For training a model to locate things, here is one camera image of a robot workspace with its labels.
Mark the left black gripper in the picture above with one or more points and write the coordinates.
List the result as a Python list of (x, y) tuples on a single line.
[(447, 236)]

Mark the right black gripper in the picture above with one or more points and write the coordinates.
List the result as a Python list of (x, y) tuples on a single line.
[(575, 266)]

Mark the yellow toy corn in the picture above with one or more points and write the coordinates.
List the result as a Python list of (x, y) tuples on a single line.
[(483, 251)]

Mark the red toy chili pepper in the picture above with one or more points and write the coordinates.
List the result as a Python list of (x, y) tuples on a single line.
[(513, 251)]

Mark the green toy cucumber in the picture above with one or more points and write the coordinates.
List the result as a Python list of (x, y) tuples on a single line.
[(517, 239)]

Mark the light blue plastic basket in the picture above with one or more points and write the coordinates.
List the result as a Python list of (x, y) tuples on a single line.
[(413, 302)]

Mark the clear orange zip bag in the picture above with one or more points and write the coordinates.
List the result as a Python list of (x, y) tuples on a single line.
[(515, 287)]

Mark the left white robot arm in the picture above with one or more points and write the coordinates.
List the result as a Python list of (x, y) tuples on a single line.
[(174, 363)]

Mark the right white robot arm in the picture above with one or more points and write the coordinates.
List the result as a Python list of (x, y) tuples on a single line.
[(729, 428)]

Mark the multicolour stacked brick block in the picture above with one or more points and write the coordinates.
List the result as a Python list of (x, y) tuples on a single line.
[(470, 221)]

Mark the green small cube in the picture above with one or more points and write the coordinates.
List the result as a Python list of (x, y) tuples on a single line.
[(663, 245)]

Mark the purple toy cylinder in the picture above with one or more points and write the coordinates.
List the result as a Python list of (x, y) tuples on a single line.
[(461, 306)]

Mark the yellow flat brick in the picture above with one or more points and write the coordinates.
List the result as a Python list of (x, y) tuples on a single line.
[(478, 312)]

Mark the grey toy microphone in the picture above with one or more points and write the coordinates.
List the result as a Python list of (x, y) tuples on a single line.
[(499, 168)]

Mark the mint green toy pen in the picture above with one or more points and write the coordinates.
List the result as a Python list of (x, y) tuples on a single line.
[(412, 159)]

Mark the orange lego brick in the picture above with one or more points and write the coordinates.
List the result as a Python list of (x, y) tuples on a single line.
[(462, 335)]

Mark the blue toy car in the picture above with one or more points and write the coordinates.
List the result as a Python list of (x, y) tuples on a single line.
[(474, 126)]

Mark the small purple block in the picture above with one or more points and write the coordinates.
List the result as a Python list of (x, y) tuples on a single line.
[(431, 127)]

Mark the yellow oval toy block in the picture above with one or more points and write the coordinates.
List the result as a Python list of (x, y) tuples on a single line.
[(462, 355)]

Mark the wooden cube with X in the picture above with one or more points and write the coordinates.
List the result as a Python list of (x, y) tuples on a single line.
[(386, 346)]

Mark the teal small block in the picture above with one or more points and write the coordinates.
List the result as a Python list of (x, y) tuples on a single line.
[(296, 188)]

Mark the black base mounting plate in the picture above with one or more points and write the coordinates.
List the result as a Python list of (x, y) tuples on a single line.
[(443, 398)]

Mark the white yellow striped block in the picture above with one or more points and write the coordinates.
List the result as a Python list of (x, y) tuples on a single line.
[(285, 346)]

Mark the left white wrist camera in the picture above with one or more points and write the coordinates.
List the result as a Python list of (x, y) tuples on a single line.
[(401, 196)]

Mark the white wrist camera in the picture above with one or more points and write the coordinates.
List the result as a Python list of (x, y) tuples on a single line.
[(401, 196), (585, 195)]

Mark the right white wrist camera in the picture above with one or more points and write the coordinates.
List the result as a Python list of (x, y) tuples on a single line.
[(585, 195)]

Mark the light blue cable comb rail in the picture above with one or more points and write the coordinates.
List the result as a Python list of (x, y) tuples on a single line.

:: Exercise aim ::
Set every record down again exactly as written.

:: Solution for this problem ::
For training a model to locate things, here is one camera image of a robot workspace with its labels.
Mark the left black gripper in the picture above with one or more points and write the coordinates.
List the result as a Python list of (x, y) tuples on a single line.
[(447, 236)]

Mark the right black gripper in the picture above with one or more points and write the coordinates.
List the result as a Python list of (x, y) tuples on a single line.
[(575, 266)]

Mark the yellow toy corn in the picture above with one or more points and write the coordinates.
List the result as a Python list of (x, y) tuples on a single line.
[(483, 251)]

Mark the red toy chili pepper in the picture above with one or more points and write the coordinates.
List the result as a Python list of (x, y) tuples on a single line.
[(513, 251)]

Mark the green toy cucumber in the picture above with one or more points and write the coordinates.
List the result as a Python list of (x, y) tuples on a single line.
[(517, 239)]

Mark the light blue plastic basket in the picture above with one or more points and write the coordinates.
List the result as a Python list of (x, y) tuples on a single line.
[(413, 302)]

Mark the clear orange zip bag in the picture above with one or more points and write the coordinates.
List the result as a Python list of (x, y) tuples on a single line.
[(515, 287)]

Mark the left white robot arm in the picture above with one or more points and write the coordinates.
List the result as a Python list of (x, y) tuples on a single line.
[(174, 363)]

Mark the right white robot arm in the picture above with one or more points and write the coordinates.
List the result as a Python list of (x, y) tuples on a single line.
[(729, 428)]

Mark the multicolour stacked brick block in the picture above with one or more points and write the coordinates.
List the result as a Python list of (x, y) tuples on a single line.
[(470, 221)]

Mark the green small cube in the picture above with one or more points and write the coordinates.
List the result as a Python list of (x, y) tuples on a single line.
[(663, 245)]

Mark the purple toy cylinder in the picture above with one or more points and write the coordinates.
List the result as a Python list of (x, y) tuples on a single line.
[(461, 306)]

Mark the yellow flat brick in the picture above with one or more points and write the coordinates.
List the result as a Python list of (x, y) tuples on a single line.
[(478, 312)]

Mark the grey toy microphone in the picture above with one or more points and write the coordinates.
List the result as a Python list of (x, y) tuples on a single line.
[(499, 168)]

Mark the mint green toy pen in the picture above with one or more points and write the coordinates.
List the result as a Python list of (x, y) tuples on a single line.
[(412, 159)]

Mark the orange lego brick in the picture above with one or more points and write the coordinates.
List the result as a Python list of (x, y) tuples on a single line.
[(462, 335)]

Mark the blue toy car in the picture above with one or more points and write the coordinates.
List the result as a Python list of (x, y) tuples on a single line.
[(474, 126)]

Mark the small purple block in the picture above with one or more points and write the coordinates.
List the result as a Python list of (x, y) tuples on a single line.
[(431, 127)]

Mark the yellow oval toy block in the picture above with one or more points and write the coordinates.
List the result as a Python list of (x, y) tuples on a single line.
[(462, 355)]

Mark the wooden cube with X in the picture above with one or more points and write the coordinates.
List the result as a Python list of (x, y) tuples on a single line.
[(386, 346)]

Mark the teal small block in the picture above with one or more points and write the coordinates.
List the result as a Python list of (x, y) tuples on a single line.
[(296, 188)]

Mark the black base mounting plate in the picture above with one or more points and write the coordinates.
List the result as a Python list of (x, y) tuples on a single line.
[(443, 398)]

Mark the white yellow striped block in the picture above with one or more points and write the coordinates.
List the result as a Python list of (x, y) tuples on a single line.
[(285, 346)]

Mark the left white wrist camera in the picture above with one or more points and write the coordinates.
List the result as a Python list of (x, y) tuples on a single line.
[(401, 196)]

Mark the white wrist camera in the picture above with one or more points and write the coordinates.
List the result as a Python list of (x, y) tuples on a single line.
[(401, 196), (585, 195)]

Mark the right white wrist camera in the picture above with one or more points and write the coordinates.
List the result as a Python list of (x, y) tuples on a single line.
[(585, 195)]

Mark the light blue cable comb rail in the picture above with one or more points and write the coordinates.
List the result as a Python list of (x, y) tuples on a single line.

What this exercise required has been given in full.